* _Brief_
For every line of the material below, check for the string "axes" and return the line if it is there.

* _Source data_
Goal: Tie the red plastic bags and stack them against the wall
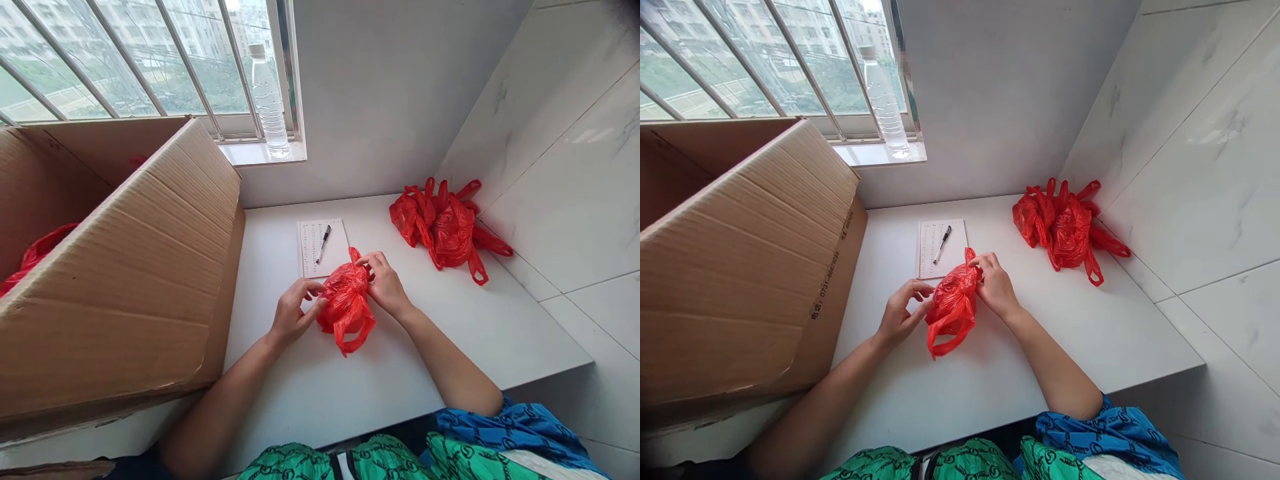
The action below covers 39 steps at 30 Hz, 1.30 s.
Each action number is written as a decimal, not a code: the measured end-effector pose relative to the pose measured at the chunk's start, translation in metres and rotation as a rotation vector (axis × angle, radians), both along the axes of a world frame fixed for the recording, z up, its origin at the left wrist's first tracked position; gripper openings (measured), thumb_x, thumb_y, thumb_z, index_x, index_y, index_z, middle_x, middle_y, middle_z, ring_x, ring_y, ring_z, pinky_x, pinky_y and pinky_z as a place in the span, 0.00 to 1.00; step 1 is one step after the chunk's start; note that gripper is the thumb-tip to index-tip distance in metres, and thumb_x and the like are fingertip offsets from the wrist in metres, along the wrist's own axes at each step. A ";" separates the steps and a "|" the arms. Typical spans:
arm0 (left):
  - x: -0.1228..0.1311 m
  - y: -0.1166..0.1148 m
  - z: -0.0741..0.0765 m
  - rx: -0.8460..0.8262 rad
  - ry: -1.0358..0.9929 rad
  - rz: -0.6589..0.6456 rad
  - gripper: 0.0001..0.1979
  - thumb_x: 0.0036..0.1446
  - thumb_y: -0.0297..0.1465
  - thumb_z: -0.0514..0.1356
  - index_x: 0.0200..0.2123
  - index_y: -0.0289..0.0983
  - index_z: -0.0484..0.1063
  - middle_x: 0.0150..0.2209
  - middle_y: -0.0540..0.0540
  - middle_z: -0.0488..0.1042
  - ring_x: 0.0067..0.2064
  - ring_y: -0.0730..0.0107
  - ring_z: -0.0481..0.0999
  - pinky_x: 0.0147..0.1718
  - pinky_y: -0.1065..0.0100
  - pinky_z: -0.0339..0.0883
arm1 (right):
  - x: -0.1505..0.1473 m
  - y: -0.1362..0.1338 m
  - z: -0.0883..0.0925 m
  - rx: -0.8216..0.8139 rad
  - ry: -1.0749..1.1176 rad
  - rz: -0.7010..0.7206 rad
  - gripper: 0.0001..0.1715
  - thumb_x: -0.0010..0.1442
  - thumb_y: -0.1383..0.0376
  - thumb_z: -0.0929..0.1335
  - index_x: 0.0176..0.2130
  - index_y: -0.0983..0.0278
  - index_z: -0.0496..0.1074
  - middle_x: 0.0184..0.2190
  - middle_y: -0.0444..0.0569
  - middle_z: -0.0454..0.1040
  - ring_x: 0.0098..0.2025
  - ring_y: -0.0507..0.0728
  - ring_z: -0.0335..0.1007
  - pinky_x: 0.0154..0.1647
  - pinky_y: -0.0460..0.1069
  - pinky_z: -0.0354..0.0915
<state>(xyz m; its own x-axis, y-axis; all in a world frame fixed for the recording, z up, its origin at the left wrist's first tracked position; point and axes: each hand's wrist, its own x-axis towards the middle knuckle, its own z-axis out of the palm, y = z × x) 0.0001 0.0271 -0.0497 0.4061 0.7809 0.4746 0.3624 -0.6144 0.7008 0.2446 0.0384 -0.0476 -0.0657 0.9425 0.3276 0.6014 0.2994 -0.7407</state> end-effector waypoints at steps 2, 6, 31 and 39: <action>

* _Response for this exercise_
Each action number is written as a decimal, not a code: the measured end-effector pose relative to the pose measured at the chunk's start, translation in metres and rotation as a rotation vector (axis × angle, radians), both along the axes of a world frame fixed for the recording, z up, its origin at the left wrist's first tracked position; gripper openings (measured), thumb_x, thumb_y, thumb_z, index_x, index_y, index_z, middle_x, middle_y, middle_z, ring_x, ring_y, ring_z, pinky_x, pinky_y and pinky_z as a place in the span, 0.00 to 1.00; step 1 is one step after the chunk's start; note that gripper is the thumb-tip to index-tip distance in metres, and thumb_x and the like are fingertip offsets from the wrist in metres, along the wrist's own axes at each step. A ";" separates the steps and a "|" the arms. Typical spans:
<state>(xyz m; its own x-axis, y-axis; all in a world frame fixed for the recording, z up, its origin at the left wrist's first tracked position; point and axes: each hand's wrist, its own x-axis towards the middle knuckle, its own z-axis out of the palm, y = z × x) 0.0001 0.0271 -0.0497 0.4061 0.7809 0.4746 0.3624 -0.6144 0.7008 0.2446 0.0384 -0.0476 -0.0657 0.9425 0.3276 0.6014 0.2994 -0.7407</state> end-effector waypoints at steps 2, 6, 31 and 39: <action>

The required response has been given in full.